* RECORDED DATA *

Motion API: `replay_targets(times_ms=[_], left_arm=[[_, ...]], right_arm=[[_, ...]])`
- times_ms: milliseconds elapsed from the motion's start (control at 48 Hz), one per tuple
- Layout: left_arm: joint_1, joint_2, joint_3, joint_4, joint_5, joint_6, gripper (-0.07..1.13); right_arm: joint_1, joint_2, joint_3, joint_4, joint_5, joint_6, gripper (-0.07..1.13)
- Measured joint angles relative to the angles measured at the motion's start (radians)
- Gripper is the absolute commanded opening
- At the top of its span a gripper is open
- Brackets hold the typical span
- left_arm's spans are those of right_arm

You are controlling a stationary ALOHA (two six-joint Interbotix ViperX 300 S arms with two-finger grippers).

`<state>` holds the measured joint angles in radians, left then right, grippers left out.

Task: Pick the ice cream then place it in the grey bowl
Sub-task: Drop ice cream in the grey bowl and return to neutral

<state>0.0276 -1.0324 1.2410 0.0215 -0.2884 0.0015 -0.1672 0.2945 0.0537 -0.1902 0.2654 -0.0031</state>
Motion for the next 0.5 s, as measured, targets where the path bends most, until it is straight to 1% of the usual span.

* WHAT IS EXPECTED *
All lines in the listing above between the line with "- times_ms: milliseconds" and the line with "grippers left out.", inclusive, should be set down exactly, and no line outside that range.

* ANSWER SPACE *
- times_ms: milliseconds elapsed from the motion's start (control at 48 Hz), one per tuple
- Layout: left_arm: joint_1, joint_2, joint_3, joint_4, joint_5, joint_6, gripper (-0.07..1.13); right_arm: joint_1, joint_2, joint_3, joint_4, joint_5, joint_6, gripper (-0.07..1.13)
- Measured joint angles relative to the angles measured at the motion's start (radians)
- Gripper is the absolute commanded opening
- At the top of its span a gripper is open
- Brackets hold the typical span
- left_arm's spans are those of right_arm

You are controlling a stationary ALOHA (two six-joint Interbotix ViperX 300 S arms with two-finger grippers).

`<state>` holds the measured joint angles in radians, left then right, grippers left out.

Nothing further remains in this exercise.